Dry air is the main cause of an increased incidence of static electricity in the winter months. Electric charges can be disspated when there is moisture in the air; however, the accumulation of charge is much quicker when there are lower levels of humidity.

How does static electricity affect electronics?

Sensitive electronic devices can be damaged by short circuits caused by static electricity or damaged internal parts that are fragile.
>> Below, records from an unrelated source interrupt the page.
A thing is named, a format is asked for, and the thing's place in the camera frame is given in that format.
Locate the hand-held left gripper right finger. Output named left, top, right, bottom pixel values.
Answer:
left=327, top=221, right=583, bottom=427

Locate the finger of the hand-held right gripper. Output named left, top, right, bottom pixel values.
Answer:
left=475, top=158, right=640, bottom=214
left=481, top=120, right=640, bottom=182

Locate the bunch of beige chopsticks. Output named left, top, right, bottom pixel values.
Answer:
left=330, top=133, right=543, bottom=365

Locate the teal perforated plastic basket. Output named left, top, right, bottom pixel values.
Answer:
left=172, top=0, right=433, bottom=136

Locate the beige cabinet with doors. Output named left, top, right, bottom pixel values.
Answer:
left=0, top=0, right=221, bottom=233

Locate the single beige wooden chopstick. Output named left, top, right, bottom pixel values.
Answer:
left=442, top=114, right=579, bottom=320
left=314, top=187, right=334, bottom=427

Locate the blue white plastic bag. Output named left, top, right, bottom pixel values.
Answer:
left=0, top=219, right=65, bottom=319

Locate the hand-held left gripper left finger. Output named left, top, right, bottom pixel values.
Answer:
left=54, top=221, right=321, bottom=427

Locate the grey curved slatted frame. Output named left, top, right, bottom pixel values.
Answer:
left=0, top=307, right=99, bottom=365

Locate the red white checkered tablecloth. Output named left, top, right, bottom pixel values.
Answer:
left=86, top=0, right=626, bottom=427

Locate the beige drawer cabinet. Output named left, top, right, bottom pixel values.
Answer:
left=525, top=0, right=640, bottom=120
Therefore, when handling electronic devices, using ESD equipment such as anti-static mats and wrist straps is necessary.

How can I safely discharge static electricity?

To safely release static electricity, you can either touch a grounded metal object, like a doorknob or metal pole, while also holding an object (key, etc.) that is metal. Or you can simply use your hands (no object) when touching an object that is grounded.

Can pets experience static shock?

The answer is undoubtedly yes. Pets can get static electricity from friction, especially when there is little moisture in the air. This would lead to them being startled and/or uncomfortable. The use of a humidifier and pet-friendly anti-static grooming products will reduce the amount of times your pet gets a static electrical shock.

The takeaway from this blog post is that knowing what static shock means; and how static electricity works (due to basic science principles like charge distributions) helps us derive meaning as we look at static shocks and their causes throughout our lives. From times we have all reached for a metal doorknob and suddenly felt an electric shock, to more grand examples of static electricity (like lightning), static electricity is something we can find in everyday occurrences. You can take small steps (like controlling humidity, wearing cotton clothing, utilizing ESD devices, etc.) to limit the negative consequences of static shocks on you or your belongings. Therefore, when you next receive a zap from a static charge, consider the great scientific lessons that lie within.